La société CHANTIERS MODERNES CONSTRUCTION, société par actions simplifiées au capital de 3 655 865 €, immatriculée au registre de commerce et des sociétés de Créteil sous le numéro 493 414 304, dont le Siège Social est situé 3, rue Ernest Flammarion – ZAC du Petit Le Roy, 94550 CHEVILLY LARUE, représentée par xxx, en sa qualité de Directeur des Ressources Humaines,
D’UNE PART
ET
Les organisations syndicales représentative dans l’entreprise représentées par :
xxx, Délégué Syndical CGT
xxx, Délégué Syndical FO
xxx, Délégué Syndical CFDT
xxx, Délégué Syndical CFE-CGC
D’AUTRE PART
IL A ETE CONVENU ET ARRETE CE QUI SUIT :
PREAMBULE
Le présent accord a pour objet de fixer les conditions de travail spécifiques applicables sur le chantier EOLE MANTES STATION.

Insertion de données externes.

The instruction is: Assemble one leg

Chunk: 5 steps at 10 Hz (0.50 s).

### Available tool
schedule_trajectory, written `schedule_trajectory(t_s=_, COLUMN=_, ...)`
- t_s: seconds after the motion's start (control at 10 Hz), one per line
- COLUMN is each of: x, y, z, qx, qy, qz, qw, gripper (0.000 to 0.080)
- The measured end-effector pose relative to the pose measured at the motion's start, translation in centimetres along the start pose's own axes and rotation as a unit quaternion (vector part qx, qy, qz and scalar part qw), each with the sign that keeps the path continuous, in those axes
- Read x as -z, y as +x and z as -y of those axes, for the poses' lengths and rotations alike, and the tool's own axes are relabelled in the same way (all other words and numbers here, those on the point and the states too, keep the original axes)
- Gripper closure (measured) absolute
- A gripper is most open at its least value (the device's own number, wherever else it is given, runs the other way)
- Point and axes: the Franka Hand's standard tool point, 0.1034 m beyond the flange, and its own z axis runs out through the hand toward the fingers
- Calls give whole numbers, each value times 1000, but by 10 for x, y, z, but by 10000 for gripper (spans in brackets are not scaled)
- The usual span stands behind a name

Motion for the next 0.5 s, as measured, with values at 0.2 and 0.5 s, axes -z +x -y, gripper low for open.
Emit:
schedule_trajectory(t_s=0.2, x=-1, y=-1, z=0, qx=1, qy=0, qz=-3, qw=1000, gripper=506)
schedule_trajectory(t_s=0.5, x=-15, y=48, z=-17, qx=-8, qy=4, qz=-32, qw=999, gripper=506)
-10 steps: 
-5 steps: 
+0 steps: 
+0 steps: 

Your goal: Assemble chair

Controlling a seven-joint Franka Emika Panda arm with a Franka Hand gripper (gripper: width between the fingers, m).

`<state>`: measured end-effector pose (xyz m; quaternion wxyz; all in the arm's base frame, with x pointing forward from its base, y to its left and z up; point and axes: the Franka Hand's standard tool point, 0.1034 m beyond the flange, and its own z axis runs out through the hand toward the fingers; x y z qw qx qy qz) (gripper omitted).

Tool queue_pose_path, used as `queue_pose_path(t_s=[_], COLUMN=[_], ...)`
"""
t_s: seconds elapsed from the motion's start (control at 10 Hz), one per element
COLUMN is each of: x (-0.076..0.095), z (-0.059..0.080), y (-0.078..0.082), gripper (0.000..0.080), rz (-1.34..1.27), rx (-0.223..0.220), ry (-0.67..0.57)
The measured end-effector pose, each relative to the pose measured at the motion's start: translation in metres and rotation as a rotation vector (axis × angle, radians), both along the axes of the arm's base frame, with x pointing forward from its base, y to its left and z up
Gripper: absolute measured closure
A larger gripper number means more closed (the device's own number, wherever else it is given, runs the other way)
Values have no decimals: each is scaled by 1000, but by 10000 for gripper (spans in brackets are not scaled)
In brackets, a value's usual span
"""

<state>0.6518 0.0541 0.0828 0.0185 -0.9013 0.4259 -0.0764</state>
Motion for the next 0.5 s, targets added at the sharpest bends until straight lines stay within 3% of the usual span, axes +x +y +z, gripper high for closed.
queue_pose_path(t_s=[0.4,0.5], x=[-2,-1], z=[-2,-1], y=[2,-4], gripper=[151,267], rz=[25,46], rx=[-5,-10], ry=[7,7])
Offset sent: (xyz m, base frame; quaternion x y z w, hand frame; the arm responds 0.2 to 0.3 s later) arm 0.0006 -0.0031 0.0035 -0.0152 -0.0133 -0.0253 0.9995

Il intervient notamment dans le cadre des dispositions des articles L. 3132-20, L. 3132-25-3 et L. 3132-25-4 du Code du travail autorisant l’emploi dominical de salariés en cas d’atteinte au fonctionnement normal de l’établissement provoqué par la fermeture dominicale.
La bonne exécution de certains travaux notamment la réalisation des fondations des poteaux caténaires requière de disposer de période d'ITC continue sur plusieurs postes. SNCF RESEAU notre donneur d'ordre a programmé ces périodes de travail sur des samedis et des dimanches.
Pour répondre à ces nécessités, la société CHANTIERS MODERNES CONSTRUCTION a programmé une organisation de travail spécifique.
Dans ce contexte, la Direction de la société s’est rapprochée des partenaires sociaux afin de trouver un accord sur les modalités de la mise en œuvre de cette organisation particulière de travail.
Les représentants syndicaux rappellent qu’ils ne sont pas favorables à la généralisation de la dérogation à leur statut collectif en matière d’organisation et de durée du travail. L’application des dispositions de l’accord d’adaptation doit demeurer la règle en matière d’organisation du travail.
Néanmoins, la Direction explique que les travaux réalisés pour le compte de la SNCF sont spécifiques et nécessitent d’assurer la continuité de la production pour certains week-ends, tout en optimisant les conditions de sécurité.
Pour cette raison, il est convenu une organisation du temps de travail comme ci-après :
Travail les week-ends suivants : •7 et 8 mai 2022, 14 et 15 mai 2022, 21 et 22 mai 2022, 28 et 29 mai 2022 •4 et 5 juin 2022, 11 et 12 juin 2022, 25 et 26 juin 2022, •2 et 3 juillet 2022 •13 et 14 août 2022 •27 et 28 août 2022 •10 et 11 septembre 2022
Compte tenu de ces impératifs, le présent accord rappelle les contreparties accordées aux salariés privés du repos dominical.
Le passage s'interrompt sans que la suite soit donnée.